Bu işin sonu, “diktatörlüğe” dönüşür mü?
Eğer, herhangi bir siyasi sistemin barındırdığı kontrol sistemlerini ıskalayıp, tartışmaları kişiselleştirdiğinizde her sistem çürür, bunun için sistemin adı demokratik parlamenter sistem olmuş...
Eğer, herhangi bir siyasi sistemin barındırdığı kontrol sistemlerini ıskalayıp, tartışmaları kişiselleştirdiğinizde her sistem çürür, bunun için sistemin adı demokratik parlamenter sistem olmuş veya geniş yetkili cumhurbaşkanlığı olmuş, hiç fark etmez. Mesela, bütün bu tartışmalar içinde kamuoyuna anlatılmayan veya gözünden kaçırılmaya çalışılan önemli bir gerçek var: 1982 Anayasası, bu ülkeye “hybrid” (melez) bir siyasi sistemi dayatmıştır.

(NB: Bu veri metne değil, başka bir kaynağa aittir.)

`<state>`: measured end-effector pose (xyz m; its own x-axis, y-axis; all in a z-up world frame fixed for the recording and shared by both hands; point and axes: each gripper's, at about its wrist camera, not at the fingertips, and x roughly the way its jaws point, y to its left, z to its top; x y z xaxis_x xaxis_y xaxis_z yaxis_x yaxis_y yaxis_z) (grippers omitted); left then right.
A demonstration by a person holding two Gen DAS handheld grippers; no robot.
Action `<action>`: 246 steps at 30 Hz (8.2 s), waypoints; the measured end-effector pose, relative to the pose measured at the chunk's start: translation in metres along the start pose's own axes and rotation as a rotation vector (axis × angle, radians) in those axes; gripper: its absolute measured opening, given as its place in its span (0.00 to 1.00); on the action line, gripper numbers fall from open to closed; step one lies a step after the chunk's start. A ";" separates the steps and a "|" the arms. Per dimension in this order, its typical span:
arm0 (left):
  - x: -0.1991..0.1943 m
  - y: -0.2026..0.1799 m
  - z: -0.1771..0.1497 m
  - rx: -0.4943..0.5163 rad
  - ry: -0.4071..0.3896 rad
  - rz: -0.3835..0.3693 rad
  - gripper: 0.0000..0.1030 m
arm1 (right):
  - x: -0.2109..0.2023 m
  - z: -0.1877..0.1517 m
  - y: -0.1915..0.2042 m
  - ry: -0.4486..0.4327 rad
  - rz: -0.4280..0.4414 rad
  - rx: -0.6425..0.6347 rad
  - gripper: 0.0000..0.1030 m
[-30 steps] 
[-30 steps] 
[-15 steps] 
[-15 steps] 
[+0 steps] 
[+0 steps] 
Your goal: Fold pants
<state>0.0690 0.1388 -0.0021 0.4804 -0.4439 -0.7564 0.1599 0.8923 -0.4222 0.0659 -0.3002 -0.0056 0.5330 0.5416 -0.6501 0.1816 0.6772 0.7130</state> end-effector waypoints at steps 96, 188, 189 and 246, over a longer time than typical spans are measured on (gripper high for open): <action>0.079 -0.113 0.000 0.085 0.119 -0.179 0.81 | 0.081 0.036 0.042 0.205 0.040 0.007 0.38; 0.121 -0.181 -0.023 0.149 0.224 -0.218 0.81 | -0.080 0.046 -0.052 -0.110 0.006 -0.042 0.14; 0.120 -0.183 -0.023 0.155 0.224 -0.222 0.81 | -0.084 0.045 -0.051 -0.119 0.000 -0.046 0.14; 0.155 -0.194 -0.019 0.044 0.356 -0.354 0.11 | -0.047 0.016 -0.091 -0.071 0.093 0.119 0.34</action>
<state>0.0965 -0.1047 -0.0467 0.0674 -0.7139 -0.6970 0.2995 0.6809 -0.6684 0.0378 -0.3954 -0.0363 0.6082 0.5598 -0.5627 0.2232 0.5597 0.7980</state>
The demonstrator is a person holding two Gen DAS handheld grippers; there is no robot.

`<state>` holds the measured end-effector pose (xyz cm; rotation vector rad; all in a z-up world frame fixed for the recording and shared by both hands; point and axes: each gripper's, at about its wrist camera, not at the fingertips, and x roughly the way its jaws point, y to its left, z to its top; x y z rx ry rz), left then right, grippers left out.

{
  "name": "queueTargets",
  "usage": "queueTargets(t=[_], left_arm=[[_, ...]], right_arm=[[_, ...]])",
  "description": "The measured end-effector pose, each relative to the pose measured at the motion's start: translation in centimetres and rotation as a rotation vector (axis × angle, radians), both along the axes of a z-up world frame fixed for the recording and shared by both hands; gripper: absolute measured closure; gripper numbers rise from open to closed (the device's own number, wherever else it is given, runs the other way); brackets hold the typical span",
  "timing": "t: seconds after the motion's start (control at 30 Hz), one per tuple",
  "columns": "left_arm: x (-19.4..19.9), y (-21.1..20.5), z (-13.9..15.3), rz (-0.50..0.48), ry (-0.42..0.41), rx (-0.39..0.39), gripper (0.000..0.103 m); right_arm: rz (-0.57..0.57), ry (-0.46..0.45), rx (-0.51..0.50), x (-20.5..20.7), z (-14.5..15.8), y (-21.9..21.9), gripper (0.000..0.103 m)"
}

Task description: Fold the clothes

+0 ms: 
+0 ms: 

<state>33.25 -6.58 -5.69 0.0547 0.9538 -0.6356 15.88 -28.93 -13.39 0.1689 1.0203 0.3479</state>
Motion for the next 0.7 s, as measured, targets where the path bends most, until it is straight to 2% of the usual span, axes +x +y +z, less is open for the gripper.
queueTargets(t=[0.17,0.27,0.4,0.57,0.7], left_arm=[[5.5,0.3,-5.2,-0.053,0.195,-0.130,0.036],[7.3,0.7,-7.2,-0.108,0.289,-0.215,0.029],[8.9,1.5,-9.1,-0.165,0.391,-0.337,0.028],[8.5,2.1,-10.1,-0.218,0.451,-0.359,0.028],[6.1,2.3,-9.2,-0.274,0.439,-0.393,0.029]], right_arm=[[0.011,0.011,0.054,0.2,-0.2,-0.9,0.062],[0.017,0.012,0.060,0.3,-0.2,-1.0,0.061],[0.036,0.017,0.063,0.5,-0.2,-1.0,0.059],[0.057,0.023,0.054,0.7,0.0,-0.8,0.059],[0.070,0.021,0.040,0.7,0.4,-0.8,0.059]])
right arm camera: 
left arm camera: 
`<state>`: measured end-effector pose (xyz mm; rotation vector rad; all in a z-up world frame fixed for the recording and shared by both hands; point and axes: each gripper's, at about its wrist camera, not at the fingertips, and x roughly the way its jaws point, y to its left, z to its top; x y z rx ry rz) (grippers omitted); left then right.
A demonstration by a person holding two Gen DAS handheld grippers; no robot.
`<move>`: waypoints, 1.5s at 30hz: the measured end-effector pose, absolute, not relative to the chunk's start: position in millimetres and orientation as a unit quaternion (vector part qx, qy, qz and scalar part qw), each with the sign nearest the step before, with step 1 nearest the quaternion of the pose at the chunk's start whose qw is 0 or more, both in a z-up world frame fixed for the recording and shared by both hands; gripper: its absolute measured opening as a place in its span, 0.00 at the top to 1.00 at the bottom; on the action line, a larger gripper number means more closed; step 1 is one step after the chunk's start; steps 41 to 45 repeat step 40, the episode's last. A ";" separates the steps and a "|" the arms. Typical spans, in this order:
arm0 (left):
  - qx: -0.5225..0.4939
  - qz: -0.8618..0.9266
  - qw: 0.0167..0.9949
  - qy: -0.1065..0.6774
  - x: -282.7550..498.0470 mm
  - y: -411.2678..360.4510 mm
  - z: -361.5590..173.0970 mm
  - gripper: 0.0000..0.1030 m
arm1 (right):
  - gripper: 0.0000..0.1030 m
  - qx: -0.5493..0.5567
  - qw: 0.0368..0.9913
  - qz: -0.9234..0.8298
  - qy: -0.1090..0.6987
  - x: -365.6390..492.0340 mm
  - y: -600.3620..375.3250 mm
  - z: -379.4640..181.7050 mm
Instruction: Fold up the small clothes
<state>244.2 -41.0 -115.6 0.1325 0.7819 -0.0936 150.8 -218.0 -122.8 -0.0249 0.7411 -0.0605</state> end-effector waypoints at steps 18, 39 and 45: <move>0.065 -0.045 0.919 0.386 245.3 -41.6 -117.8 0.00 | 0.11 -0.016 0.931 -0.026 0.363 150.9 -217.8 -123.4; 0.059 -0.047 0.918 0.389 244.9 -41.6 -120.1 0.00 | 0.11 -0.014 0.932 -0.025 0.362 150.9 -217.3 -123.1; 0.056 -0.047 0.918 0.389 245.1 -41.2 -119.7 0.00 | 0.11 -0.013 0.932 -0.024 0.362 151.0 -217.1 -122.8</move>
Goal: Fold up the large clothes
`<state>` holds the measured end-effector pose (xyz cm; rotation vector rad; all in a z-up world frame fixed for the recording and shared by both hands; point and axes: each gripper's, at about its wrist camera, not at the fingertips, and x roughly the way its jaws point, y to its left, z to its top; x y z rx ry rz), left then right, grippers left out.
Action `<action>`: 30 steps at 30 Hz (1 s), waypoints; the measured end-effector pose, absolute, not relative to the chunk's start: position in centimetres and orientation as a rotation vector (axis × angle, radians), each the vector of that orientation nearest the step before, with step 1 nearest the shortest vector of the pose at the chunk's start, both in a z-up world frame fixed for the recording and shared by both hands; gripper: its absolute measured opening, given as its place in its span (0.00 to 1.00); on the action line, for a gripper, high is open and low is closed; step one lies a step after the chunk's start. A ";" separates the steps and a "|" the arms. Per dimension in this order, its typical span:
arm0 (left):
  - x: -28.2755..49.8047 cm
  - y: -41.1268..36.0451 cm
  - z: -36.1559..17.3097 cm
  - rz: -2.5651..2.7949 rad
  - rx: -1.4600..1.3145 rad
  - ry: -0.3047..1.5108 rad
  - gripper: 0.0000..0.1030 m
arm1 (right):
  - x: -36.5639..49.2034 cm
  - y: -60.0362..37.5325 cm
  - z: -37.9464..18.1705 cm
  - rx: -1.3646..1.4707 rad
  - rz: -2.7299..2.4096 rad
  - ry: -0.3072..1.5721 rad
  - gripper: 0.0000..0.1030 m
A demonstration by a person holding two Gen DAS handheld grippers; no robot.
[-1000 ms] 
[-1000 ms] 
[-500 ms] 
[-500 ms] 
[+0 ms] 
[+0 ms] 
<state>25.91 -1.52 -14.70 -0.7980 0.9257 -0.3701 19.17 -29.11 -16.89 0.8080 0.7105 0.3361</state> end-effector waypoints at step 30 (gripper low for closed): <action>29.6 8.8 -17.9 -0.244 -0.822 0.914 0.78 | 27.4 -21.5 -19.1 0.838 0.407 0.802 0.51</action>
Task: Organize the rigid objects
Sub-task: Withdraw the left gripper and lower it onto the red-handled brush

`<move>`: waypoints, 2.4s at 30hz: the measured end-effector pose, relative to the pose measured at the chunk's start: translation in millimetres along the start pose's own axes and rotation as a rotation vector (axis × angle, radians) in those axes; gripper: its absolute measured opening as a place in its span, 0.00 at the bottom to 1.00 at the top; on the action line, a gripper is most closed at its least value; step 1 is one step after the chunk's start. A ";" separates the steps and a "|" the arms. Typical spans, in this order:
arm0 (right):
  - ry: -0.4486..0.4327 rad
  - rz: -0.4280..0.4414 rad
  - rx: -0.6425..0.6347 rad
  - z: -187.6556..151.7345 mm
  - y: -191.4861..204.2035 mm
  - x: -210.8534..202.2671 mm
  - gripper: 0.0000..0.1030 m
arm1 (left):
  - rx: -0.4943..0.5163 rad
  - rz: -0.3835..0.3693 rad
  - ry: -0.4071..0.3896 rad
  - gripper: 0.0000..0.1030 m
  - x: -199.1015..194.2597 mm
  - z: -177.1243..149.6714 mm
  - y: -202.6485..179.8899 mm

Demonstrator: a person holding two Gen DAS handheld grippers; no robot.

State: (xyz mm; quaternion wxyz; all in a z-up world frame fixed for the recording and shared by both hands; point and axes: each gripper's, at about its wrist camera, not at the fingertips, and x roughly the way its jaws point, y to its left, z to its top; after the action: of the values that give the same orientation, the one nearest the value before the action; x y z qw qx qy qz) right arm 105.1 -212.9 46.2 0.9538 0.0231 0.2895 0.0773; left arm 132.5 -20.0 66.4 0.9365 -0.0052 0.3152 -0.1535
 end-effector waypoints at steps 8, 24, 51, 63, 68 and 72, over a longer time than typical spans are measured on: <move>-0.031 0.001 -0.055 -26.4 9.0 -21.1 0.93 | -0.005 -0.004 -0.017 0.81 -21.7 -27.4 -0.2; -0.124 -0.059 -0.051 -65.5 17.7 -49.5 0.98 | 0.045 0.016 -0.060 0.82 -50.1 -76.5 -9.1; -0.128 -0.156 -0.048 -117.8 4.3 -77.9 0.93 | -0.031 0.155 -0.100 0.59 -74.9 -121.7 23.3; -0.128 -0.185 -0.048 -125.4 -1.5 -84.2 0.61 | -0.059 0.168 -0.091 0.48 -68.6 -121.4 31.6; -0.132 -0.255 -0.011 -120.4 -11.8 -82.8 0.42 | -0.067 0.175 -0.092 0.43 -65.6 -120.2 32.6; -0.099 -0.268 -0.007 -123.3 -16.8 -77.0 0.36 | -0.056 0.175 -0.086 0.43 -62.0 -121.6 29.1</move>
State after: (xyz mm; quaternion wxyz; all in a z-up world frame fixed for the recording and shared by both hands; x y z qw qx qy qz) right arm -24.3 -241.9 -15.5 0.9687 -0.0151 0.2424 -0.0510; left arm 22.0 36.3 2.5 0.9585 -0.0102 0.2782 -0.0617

12 Eylül darbesi sonrası yazılan anayasada öngörülen, darbe lideri Kenan Evren’ den sonra da, cumhurbaşkanlığı makamını o dönemin güçlü bir generalinin dolduracağı ve “vesayet”in uzun süre devam edeceği yönündeydi.
1982 Anayasası’nı savunmak, demokratik parlamenter sistemi savunmak değildir, aksine, başbakanlık makamını cumhurbaşkanının doğrudan kontrolüne sokan, meclisi güçsüzleştiren, bu arada, cumhurbaşkanına hiç bir sorumluluk çok geniş yetkiler tanıyan bir sistemi savunmaktır.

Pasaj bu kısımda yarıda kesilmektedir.